Recorded data
--------------------------------------------------

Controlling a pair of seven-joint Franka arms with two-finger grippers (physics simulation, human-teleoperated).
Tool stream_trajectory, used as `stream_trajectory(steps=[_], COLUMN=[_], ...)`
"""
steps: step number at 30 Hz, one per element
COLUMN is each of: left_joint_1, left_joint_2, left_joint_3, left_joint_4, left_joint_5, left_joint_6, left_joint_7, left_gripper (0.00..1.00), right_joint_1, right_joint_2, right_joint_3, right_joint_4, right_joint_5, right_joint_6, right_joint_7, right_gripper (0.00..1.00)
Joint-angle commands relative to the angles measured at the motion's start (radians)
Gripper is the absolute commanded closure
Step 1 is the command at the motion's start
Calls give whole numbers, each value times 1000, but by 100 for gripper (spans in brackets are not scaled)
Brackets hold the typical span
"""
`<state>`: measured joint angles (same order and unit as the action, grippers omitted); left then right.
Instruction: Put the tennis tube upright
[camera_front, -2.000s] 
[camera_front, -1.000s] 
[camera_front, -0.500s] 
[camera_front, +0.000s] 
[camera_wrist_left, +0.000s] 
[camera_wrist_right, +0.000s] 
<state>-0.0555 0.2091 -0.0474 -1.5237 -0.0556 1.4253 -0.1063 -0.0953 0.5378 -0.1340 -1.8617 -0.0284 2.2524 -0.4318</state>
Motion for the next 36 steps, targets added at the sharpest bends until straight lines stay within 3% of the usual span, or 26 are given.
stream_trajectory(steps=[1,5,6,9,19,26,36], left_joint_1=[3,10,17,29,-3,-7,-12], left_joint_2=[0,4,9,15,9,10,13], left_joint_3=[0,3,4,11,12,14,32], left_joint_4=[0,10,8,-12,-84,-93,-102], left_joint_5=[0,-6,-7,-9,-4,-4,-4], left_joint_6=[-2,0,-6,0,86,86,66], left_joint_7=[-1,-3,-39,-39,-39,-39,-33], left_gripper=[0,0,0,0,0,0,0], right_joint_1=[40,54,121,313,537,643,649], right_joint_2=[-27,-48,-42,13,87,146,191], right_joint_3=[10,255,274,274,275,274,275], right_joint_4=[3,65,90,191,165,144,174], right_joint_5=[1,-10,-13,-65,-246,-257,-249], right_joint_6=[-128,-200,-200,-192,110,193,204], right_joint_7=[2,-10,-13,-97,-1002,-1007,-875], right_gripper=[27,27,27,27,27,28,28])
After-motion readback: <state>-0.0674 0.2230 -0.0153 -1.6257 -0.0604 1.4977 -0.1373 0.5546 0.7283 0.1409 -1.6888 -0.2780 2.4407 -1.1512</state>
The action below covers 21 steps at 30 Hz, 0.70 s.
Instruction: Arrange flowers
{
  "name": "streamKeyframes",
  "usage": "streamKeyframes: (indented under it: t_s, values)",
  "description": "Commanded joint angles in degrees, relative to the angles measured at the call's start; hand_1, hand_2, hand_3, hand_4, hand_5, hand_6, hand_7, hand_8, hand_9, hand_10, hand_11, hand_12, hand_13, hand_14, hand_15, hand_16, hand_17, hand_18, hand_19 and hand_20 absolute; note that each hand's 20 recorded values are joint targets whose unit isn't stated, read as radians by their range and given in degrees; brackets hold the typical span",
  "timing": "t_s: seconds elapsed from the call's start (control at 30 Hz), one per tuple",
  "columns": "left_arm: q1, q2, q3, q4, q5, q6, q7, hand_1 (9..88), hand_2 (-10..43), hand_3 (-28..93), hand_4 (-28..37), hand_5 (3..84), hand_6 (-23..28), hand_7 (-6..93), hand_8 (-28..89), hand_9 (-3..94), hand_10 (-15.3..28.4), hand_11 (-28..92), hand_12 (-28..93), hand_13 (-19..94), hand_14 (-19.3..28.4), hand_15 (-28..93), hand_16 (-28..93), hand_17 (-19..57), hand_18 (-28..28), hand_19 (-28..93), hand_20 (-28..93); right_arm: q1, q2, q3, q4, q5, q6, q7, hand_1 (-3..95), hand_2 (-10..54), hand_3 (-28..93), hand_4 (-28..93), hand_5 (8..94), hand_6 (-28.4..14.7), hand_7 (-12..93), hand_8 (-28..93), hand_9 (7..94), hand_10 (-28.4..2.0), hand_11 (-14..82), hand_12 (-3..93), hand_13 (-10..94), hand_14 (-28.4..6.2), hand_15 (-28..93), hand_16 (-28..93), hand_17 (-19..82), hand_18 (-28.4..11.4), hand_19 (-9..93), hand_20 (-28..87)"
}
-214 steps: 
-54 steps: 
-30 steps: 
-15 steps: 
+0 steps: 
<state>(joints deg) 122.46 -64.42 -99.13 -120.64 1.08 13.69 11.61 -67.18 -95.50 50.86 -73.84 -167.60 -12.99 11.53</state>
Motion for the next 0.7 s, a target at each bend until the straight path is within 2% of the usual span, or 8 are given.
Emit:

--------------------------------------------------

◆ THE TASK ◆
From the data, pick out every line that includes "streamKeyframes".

◆ RESULT BELOW ◆
  "name": "streamKeyframes",
  "usage": "streamKeyframes: (indented under it: t_s, values)",

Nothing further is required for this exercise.